Instructions to follow: Copy the data that follows, character for character, minus the pictures.

* * *

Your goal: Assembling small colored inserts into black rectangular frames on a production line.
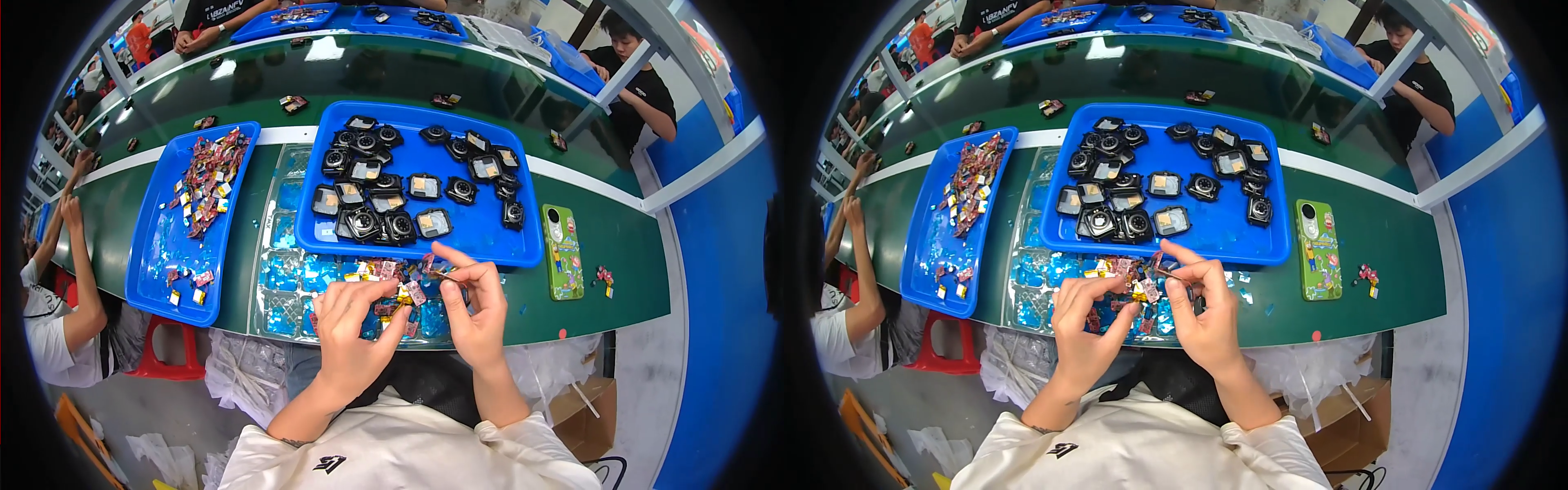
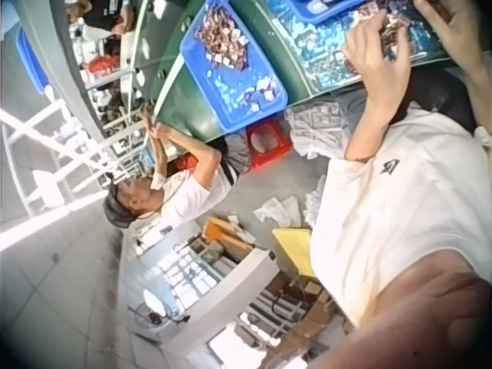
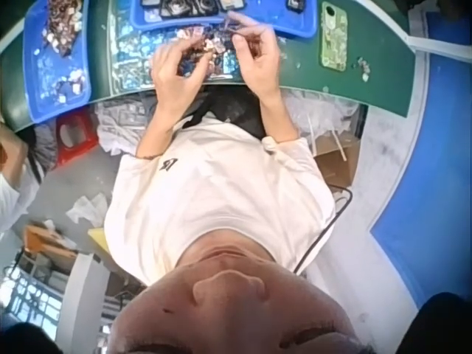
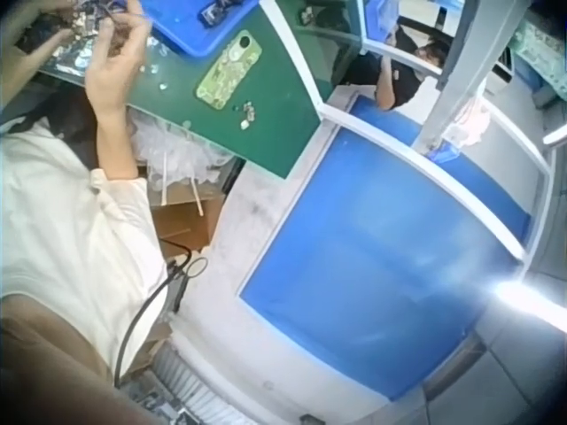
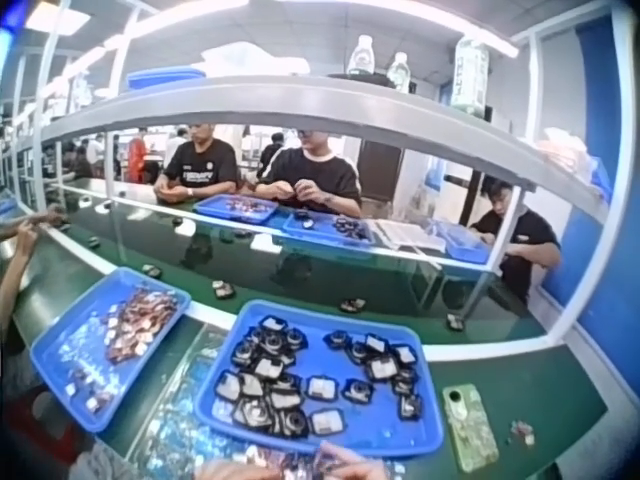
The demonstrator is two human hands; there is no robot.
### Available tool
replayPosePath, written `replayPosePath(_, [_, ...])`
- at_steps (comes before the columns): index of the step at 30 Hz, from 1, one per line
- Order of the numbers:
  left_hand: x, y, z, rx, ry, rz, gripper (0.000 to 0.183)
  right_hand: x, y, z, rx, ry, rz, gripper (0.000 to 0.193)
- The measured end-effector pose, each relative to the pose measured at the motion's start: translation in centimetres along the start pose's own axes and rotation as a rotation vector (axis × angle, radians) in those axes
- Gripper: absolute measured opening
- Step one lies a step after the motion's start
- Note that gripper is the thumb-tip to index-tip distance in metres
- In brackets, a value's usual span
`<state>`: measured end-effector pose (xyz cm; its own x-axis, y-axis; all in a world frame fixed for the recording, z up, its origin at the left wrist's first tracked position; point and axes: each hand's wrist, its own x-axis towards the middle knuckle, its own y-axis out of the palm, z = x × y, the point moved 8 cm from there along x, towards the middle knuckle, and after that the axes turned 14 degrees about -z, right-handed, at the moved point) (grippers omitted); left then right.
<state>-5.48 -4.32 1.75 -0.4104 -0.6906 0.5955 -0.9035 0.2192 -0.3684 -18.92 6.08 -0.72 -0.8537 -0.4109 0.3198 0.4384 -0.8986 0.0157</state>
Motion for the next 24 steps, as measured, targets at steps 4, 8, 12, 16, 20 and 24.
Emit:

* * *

Answer to this problem:
Your goal: Assembling small colored inserts into black rectangular frames on a production line.
The demonstrator is two human hands; there is no robot.
### Available tool
replayPosePath, written `replayPosePath(_, [_, ...])`
- at_steps (comes before the columns): index of the step at 30 Hz, from 1, one per line
- Order of the numbers:
  left_hand: x, y, z, rx, ry, rz, gripper (0.000 to 0.183)
  right_hand: x, y, z, rx, ry, rz, gripper (0.000 to 0.193)
- The measured end-effector pose, each relative to the pose measured at the motion's start: translation in centimetres along the start pose's own axes and rotation as a rotation vector (axis × angle, radians) in those axes
- Gripper: absolute measured opening
- Step one lies a step after the motion's start
- Note that gripper is the thumb-tip to index-tip distance in metres
- In brackets, a value's usual span
`<state>`: measured end-effector pose (xyz cm; its own x-axis, y-axis; all in a world frame fixed for the recording, z up, its origin at the left wrist's first tracked position; point and axes: each hand's wrist, its own x-axis towards the middle knuckle, its own y-axis out of the palm, z = x × y, the point moved 8 cm from there along x, towards the middle knuckle, and after that the axes turned 14 degrees about -z, right-handed, at the moved point) (grippers omitted); left then right.
<state>-5.48 -4.32 1.75 -0.4104 -0.6906 0.5955 -0.9035 0.2192 -0.3684 -18.92 6.08 -0.72 -0.8537 -0.4109 0.3198 0.4384 -0.8986 0.0157</state>
Motion for the next 24 steps, as measured, targets at steps 4, 8, 12, 16, 20 and 24.
Emit:

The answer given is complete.